There is a lot of talk about rewarding value in US healthcare. Don’t believe any of it. It’s not happening. Not even close. This is a post about the real world–where I practice medicine.
In a comment on yesterday’s post, Lisa wondered how I connected the current model of employing doctors and paying them on productivity to the three trends I wrote about on Medscape Cardiology–fear-mongering, lack of communication, and treating diseases not people.
I started to explain in the comments section but then realized the topic was big enough to warrant a new post.
To be blunt again: the current model in which behemoth health corporations employ doctors and pay them based on productivity rather than skilled doctoring is outstandingly bad. This egregious policy makes it harder to take care of people. And that is awful.
First, the upside of the behemoth medical center: Lisa likes that all her specialists can share data and be in close collaboration. That’s a good point. Another upside is that based on probability alone a patient is likely to find skilled caregiver(s) in a place that large. But good care is not guaranteed.
A few years ago I sent an AF patient to a famous referral center. He ended up seeing an eminent physician who basically told him to buck up and put up with his disease. The doctor who said that has one of the biggest names in cardiology, a man who chairs sessions at meetings I cover. It was a horrible consult.
I offer this anecdote not to knock down referral centers, but to show that big medical centers don’t deliver care, people do. It is possible, therefore, that the most skilled doctor works in a less famous hospital across town from the famous center. Maybe. You just don’t know.
Now to the ugliness of employing doctors and paying them for the number of cones they put on the truck. (Sorry for the euphemism, but it works.) The reason why I chose to introduce the Medscape article with the employed-physician model is that I think it is one of the root causes of bad doctoring.
Think about it. Good care is usually slow care. Employing doctors and paying them to produce (and enter data in computers) impairs shared decision-making. It devalues spending the time it takes to teach people to help themselves. Minimally disruptive care, eg, good doctoring, looks bad on a productivity spreadsheet.

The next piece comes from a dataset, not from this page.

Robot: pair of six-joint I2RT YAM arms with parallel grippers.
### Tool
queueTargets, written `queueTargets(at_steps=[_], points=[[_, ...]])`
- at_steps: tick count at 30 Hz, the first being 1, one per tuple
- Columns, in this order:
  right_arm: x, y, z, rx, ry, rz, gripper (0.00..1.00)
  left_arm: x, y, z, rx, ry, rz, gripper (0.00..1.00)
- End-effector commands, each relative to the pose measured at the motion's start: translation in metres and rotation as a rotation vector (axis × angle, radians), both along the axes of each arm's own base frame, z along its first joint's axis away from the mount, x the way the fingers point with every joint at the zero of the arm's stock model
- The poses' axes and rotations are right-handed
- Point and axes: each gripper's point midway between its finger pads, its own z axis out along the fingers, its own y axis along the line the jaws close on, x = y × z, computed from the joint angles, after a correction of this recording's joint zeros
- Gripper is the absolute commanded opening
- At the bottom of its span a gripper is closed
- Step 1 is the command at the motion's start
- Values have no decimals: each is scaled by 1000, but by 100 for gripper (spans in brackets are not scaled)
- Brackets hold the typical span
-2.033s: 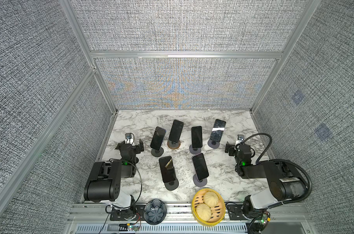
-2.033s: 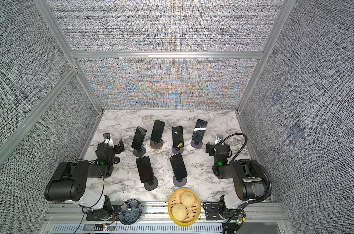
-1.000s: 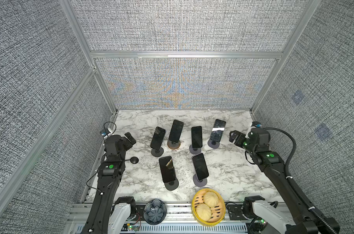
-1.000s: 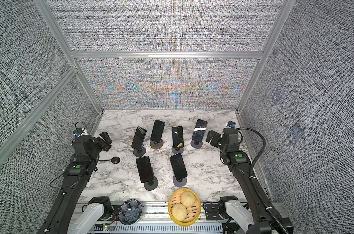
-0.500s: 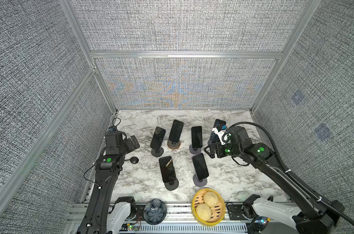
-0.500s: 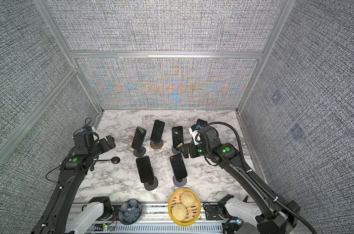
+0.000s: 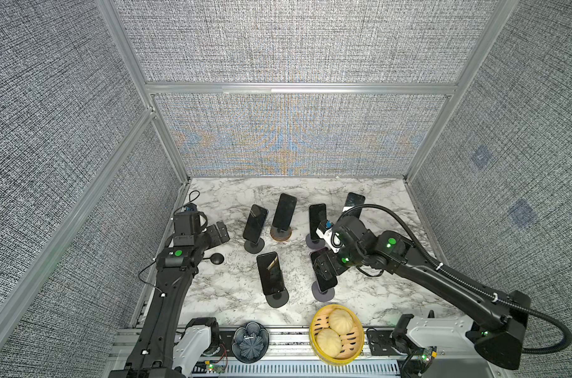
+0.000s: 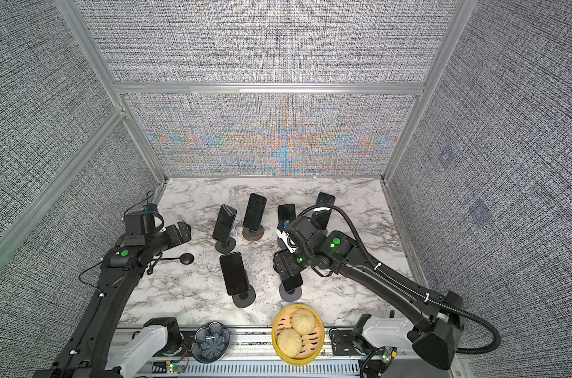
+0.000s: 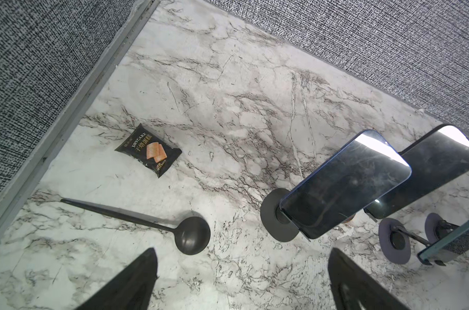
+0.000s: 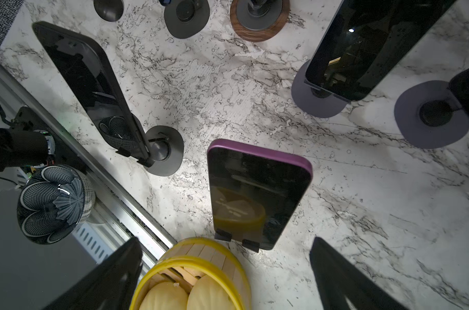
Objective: Remove the phone from the phone stand
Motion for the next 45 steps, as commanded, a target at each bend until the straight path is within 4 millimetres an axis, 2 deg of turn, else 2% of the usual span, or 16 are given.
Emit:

At a recent meeting with hospital executives, a gathering called to discuss our next contract, I raised the issue of the changing model of compensation. I naively said doctors would soon be paid by how effectively they took care of people, and not by how many tests or procedures they ordered. “Yes, John, you are right; that is coming, but not in your career. In the foreseeable future, it is all about the rVU–relative value unit,” the executive said.
So maybe now you can see the connection. The first trend I wrote about in the Medscape article dealt with my increasing role in removing fear. US hospitals (employers) and doctors (employees) are induced to produce fear. Fear in healthcare means more testing, more units. You need that test “to be sure things are okay.”
The second trend I wrote about was the lack of communication of basic health facts. Again, neither hospitals nor doctors financially benefit when patients help themselves or when patients understand basic statistics. It’s the opposite. Spending time with patients to discuss absolute benefits/risks of treatment, or how lifestyle changes are often the best medicine, does not pay as well as stress tests, ultrasounds and CT scans do.
No one would argue the US healthcare system fails to care for patients who are very ill. We do well with heart attacks, strokes, and cancer. Ebola, too. There is no way Ebola death rates would be that high in the US. Our intensive care would save the majority of infected patients.
The problem is that most patients entering the US healthcare system are not having a heart attack or infected with Ebola. For too many Americans, healthcare here delivers neither health nor care.
The more I write about how bad our productivity-based health policy is, the more I think we should abandon it. If we have to have big medical centers, put doctors on salary. Make it a good salary so young people will want to be doctors. But the nonsense of paying caregivers to do procedures, order tests, induce fear and manage diseases rather than people has to stop.